A push tank is a linear shot hit across the court in order to put pressure on your opponent and make them feel uncomfortable, forcing them to make a decision on how to respond. Transcript: "So what is a push dink and the application behind it? The push dink is a linear shot generally that goes cross court. And the reason for hitting a push dink is you're attempting to put pressure on your opponent. You want them to feel uncomfortable and you want them to make a decision whether to take that ball in the air or let the ball bounce and take a step back and hit it as a dink. So your main goal is to put pressure on your opponent."
During tournaments, pros eat fresh fruits, energy bars (Cliff bar and Honey Stinger waffle), honey stinger energy chews, peanut butter, bagels, and hydration packets to maintain their energy and keep hydrated.
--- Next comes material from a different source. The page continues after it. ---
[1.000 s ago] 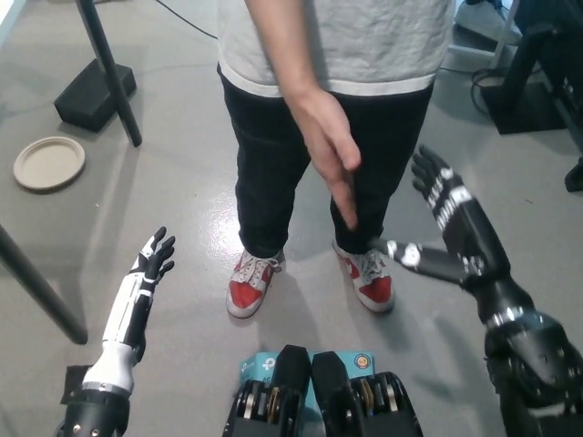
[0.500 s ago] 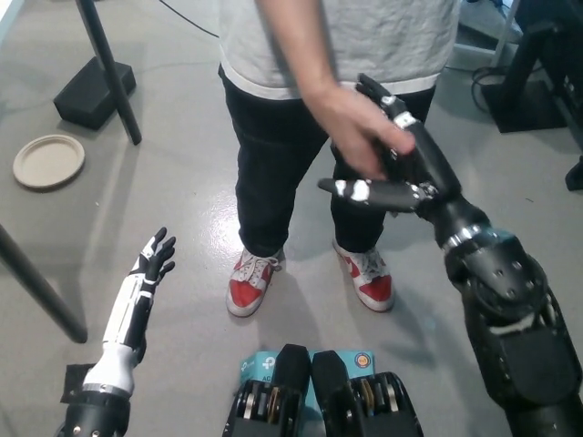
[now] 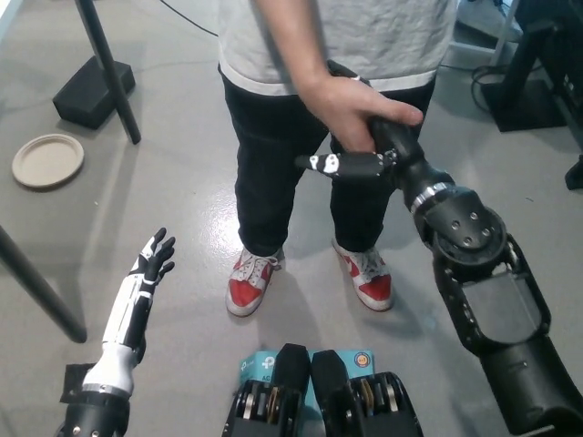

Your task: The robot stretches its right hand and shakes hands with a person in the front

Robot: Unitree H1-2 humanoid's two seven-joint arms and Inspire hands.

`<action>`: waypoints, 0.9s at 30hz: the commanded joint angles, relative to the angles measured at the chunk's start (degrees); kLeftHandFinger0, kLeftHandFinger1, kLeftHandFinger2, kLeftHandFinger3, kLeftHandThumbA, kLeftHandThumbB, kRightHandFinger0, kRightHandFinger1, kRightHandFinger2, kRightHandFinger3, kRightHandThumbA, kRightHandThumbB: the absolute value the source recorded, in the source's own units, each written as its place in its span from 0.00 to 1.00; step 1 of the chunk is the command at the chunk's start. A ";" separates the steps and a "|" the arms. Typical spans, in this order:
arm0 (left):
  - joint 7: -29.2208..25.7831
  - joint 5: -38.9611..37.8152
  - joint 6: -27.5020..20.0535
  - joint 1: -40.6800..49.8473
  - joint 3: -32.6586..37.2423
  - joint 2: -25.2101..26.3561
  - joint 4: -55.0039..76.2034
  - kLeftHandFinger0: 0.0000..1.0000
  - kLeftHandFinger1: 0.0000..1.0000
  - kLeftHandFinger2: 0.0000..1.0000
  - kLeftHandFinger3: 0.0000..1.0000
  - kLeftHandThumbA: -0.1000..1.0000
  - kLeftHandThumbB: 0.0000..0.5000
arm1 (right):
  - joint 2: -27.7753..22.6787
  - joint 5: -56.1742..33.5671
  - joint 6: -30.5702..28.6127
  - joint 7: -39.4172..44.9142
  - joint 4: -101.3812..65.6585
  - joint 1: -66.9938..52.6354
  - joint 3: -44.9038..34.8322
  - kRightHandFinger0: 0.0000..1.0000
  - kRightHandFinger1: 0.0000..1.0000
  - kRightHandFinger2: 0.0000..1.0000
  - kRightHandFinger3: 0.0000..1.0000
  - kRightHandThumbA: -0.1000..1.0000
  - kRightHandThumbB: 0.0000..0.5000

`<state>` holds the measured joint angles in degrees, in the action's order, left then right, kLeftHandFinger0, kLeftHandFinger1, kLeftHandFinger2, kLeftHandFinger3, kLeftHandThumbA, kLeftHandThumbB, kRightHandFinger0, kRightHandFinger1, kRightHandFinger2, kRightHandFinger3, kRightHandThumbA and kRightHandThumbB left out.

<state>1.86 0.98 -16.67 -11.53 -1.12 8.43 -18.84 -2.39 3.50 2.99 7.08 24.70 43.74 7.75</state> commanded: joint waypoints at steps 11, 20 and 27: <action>1.00 -0.62 -0.78 -1.53 -0.06 0.69 1.49 1.00 1.00 1.00 1.00 1.00 0.16 | 3.90 9.08 0.77 -11.56 3.36 8.99 -0.03 1.00 1.00 1.00 1.00 0.36 0.67; 1.37 -0.36 -1.48 -2.11 -0.19 1.03 0.92 1.00 1.00 1.00 1.00 1.00 0.15 | 5.10 10.84 -2.16 -16.41 3.30 8.38 -1.47 1.00 1.00 1.00 1.00 0.04 0.40; 1.54 -0.49 -1.40 -2.06 -0.35 0.79 0.79 1.00 1.00 1.00 1.00 1.00 0.15 | 4.17 10.52 -0.88 -14.63 1.22 7.10 -1.31 1.00 1.00 1.00 1.00 0.11 0.39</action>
<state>3.18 0.81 -16.57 -12.46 -1.14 8.51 -18.78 2.12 13.05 3.97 -5.28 28.80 47.32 7.33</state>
Transcript: "So what do the pros eat during the day when we're at a tournament? It varies from pro to pro, but generally we're eating fresh fruit, bananas, apples, oranges, strawberries, blueberries, you name it, whatever's in the fridge. But a lot of us also like energy bars, so one of my favorites is the Clif Bar and then I also love the Honey Stinger Waffle. That's one of my favorites. We also do Honey Stinger Energy Chews to maintain our energy throughout the day and it's stuff that generally we can swallow very easily and quickly. Peanut butter as a protein, bagels for carbohydrates, those are all some of my favorites that I always carry with me. So we always keep hydration packets as well, so we're always adding hydration packets to our water. So that's how we keep hydrated and fueled for tournament play."